Il Piano Pedron, commissionato dalla Federazione delle cooperative ad uno dei massimi esperti italiani in vitienologia, in estrema sintesi dava una linea guida: Cavit e Maezzacorona, due grandi realtà industriali che lavorano sulla quantità e sull’acquisto di vino non trentino, dovevano separarsi dal movimento cooperativo e andare avanti per la loro strada, mentre le cantine sociali dovevano concentrarsi sul vino trentino di qualità, e dar vita a un nuovo consorzio che lo commercializzasse. Questo per evitare la commistione tra realtà che sono diversissime, quando non confliggenti.
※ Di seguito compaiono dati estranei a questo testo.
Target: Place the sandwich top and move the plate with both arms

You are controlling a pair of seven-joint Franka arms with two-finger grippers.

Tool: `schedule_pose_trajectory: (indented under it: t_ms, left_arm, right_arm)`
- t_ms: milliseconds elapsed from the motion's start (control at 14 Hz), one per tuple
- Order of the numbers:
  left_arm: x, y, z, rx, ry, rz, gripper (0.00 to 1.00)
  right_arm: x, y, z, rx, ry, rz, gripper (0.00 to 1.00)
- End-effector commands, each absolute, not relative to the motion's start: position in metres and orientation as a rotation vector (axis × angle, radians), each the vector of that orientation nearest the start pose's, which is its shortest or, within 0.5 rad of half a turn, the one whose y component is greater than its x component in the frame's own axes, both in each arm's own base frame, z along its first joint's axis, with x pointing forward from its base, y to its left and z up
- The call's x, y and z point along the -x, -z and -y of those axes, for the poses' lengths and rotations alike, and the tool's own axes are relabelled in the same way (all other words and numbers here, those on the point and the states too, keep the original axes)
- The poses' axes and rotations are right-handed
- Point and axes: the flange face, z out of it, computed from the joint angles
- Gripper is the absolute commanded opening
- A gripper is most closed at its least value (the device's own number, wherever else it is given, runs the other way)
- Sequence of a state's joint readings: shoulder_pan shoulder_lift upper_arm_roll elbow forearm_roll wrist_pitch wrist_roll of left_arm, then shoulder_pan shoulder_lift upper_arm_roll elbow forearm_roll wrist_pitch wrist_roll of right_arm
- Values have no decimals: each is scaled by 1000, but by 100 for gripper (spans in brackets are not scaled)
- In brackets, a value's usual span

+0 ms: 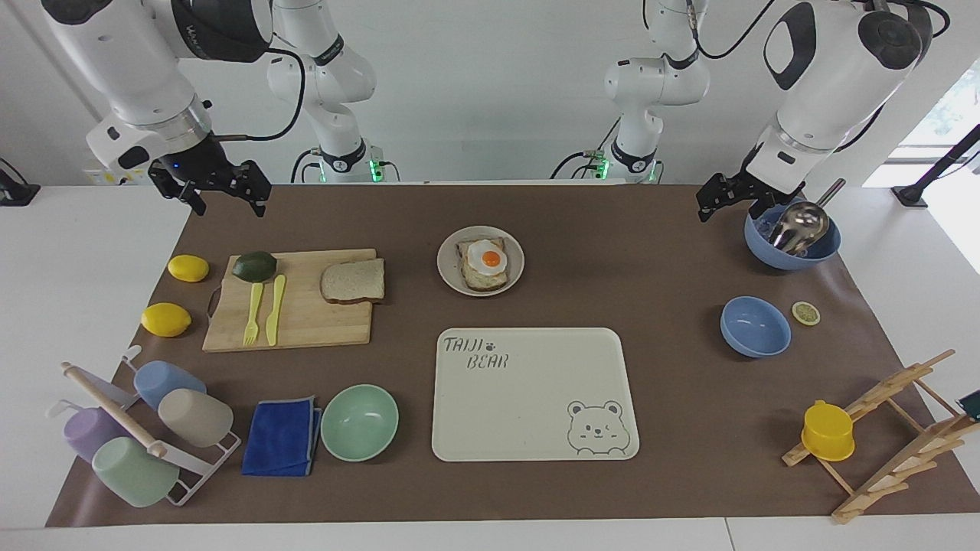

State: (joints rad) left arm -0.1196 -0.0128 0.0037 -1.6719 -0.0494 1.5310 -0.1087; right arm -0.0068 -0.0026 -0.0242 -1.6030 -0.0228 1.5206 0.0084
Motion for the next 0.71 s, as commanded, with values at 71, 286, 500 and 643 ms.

Cosa si è fatto? Ricordiamo Diego Schelfi, superpresidente della Federazione, alla domanda di un parere sul Piano Pedron, scuotere la testa e farfugliare: “Io di vino non capisco molto...”.
Può essere. Di sicuro capisce molto di rapporti di forza all’interno del movimento cooperativo. Così il buon Schelfi pagò a Pedron la consulenza, che diligentemente richiuse in un cassetto: Cavit e Mezzacorona hanno continuato nelle loro politiche aziendali, ora imitate dalla LaVis del nuovo amministratore delegato Marco Zanoni. Che infatti ha deciso di traslocare Casa Girelli da Trento sud a Lavis (confidando di vendere a prezzo interessante il terreno reso, spera, edificabile) e di incentrare la Cantina lavisana sulla produzione low cost di 40-50 milioni di bottiglie di vino raccattato in tutta Italia.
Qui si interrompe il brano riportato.